- Aim of the exercise -
Without any pictures, print exactly the lines that run from the start of the data through the line containing "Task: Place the".

- Data provided -
========================================================================

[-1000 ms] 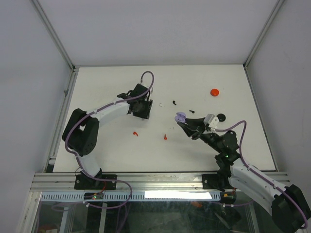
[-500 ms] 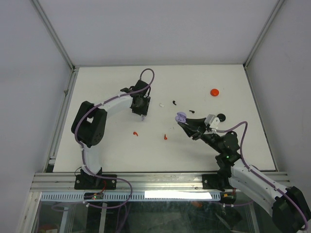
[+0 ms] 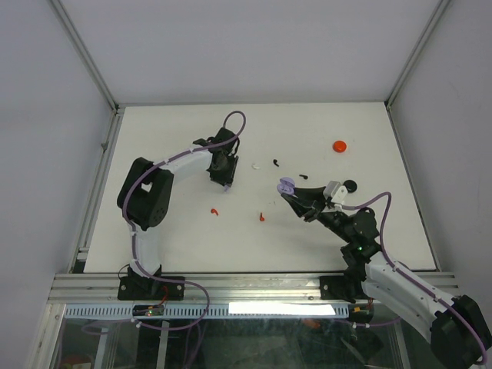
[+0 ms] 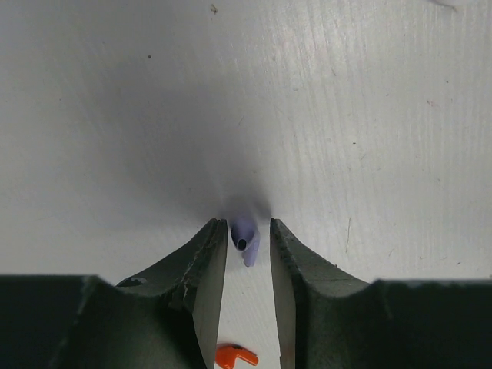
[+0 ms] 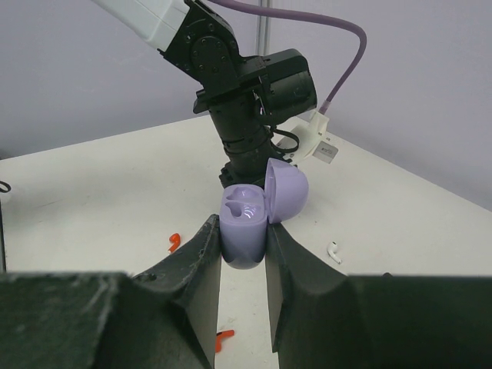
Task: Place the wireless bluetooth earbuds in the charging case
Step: Pick up the earbud from the center of the board.
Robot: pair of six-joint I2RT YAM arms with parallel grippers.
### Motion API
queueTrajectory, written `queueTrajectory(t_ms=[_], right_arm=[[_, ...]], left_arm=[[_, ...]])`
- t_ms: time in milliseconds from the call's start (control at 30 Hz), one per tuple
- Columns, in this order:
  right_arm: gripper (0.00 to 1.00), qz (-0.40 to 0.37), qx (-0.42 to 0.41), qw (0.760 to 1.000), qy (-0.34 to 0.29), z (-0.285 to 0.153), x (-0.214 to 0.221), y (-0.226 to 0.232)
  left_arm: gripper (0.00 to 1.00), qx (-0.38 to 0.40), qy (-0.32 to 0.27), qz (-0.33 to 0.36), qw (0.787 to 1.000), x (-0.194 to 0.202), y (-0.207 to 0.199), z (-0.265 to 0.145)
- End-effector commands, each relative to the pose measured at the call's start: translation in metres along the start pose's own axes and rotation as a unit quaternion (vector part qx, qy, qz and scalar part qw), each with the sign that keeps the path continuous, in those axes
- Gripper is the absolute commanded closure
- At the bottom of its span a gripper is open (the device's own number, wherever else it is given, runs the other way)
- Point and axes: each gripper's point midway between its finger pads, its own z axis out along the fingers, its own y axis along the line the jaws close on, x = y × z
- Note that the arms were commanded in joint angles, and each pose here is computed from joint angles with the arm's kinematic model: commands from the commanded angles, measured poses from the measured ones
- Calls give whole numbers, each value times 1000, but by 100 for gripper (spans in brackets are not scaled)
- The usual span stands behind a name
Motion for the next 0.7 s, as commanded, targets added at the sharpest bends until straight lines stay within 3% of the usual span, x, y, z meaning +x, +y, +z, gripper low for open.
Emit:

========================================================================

- Task result -
[-1000 ms] 
[-500 ms] 
[+0 ms] 
[+0 ms] 
[+0 ms] 
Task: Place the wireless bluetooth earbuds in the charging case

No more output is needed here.